**WHAT IS NEEDED:**
Begin at the line where "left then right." appears and reproduce exactly every line through the end of the data below, both included, skipping pictures.

**RECORDED DATA:**
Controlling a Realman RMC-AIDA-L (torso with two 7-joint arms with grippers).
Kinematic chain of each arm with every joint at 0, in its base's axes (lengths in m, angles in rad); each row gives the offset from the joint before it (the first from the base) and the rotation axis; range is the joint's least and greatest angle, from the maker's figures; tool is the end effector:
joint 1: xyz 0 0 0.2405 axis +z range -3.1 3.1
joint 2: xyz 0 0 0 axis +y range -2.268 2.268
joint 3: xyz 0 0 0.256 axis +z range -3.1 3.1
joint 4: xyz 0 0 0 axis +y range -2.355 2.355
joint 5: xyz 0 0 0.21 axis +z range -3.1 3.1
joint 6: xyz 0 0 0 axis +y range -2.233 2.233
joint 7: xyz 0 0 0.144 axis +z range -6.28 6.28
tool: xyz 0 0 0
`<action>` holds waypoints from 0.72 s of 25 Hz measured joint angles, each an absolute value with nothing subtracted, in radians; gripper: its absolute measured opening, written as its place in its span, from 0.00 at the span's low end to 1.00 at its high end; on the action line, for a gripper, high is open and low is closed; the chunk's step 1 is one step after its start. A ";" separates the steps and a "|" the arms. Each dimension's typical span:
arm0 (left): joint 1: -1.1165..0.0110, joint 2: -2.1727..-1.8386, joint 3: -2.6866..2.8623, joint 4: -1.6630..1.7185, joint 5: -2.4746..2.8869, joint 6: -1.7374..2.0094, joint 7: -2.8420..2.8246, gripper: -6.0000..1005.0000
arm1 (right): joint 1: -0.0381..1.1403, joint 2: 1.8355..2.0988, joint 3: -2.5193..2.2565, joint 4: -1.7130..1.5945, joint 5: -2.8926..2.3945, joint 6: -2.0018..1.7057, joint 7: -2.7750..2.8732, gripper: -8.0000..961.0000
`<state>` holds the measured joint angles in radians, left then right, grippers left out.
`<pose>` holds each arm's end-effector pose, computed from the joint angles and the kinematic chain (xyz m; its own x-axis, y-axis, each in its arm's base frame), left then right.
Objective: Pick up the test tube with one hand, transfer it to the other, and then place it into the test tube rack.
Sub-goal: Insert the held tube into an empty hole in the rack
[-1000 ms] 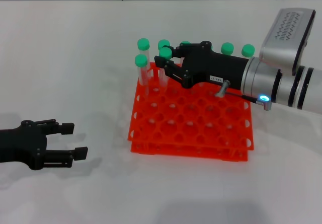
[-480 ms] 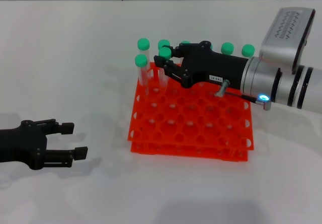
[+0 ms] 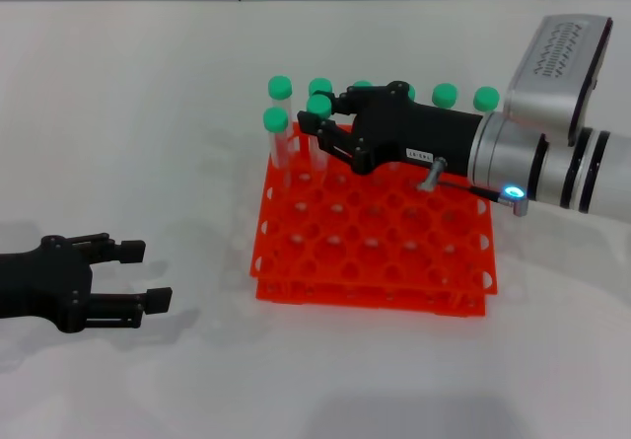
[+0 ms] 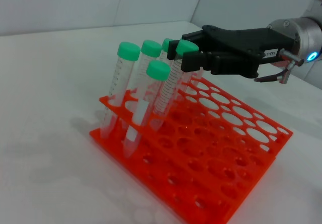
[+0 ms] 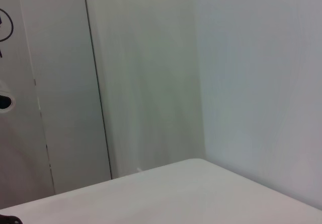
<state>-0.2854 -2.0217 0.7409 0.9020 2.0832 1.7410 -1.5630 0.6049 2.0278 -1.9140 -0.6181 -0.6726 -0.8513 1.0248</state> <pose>-0.3192 0.2608 0.0479 0.7714 0.5259 0.3583 0.5912 -0.8006 -0.0977 0.1644 0.3674 -0.0917 0.7887 -0.1284 -0.6012 -0.3684 -0.8816 -0.2950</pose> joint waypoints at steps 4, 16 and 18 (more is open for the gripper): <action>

**REPLY TO THE TASK:**
`<pose>` holds each arm's end-effector pose, computed from the joint angles and the kinematic chain (xyz m; its own x-axis, y-axis, each in its arm's base frame), left then right.
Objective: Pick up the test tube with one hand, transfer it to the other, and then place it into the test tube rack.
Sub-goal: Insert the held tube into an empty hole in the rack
[-1000 ms] 
[-480 ms] 
[+0 ms] 
[+0 ms] 
[+0 ms] 
<state>-0.2854 -2.0217 0.7409 0.9020 2.0832 1.7410 -1.5630 0.6049 2.0278 -1.9140 -0.6181 -0.6726 -0.8513 1.0248</state> <pose>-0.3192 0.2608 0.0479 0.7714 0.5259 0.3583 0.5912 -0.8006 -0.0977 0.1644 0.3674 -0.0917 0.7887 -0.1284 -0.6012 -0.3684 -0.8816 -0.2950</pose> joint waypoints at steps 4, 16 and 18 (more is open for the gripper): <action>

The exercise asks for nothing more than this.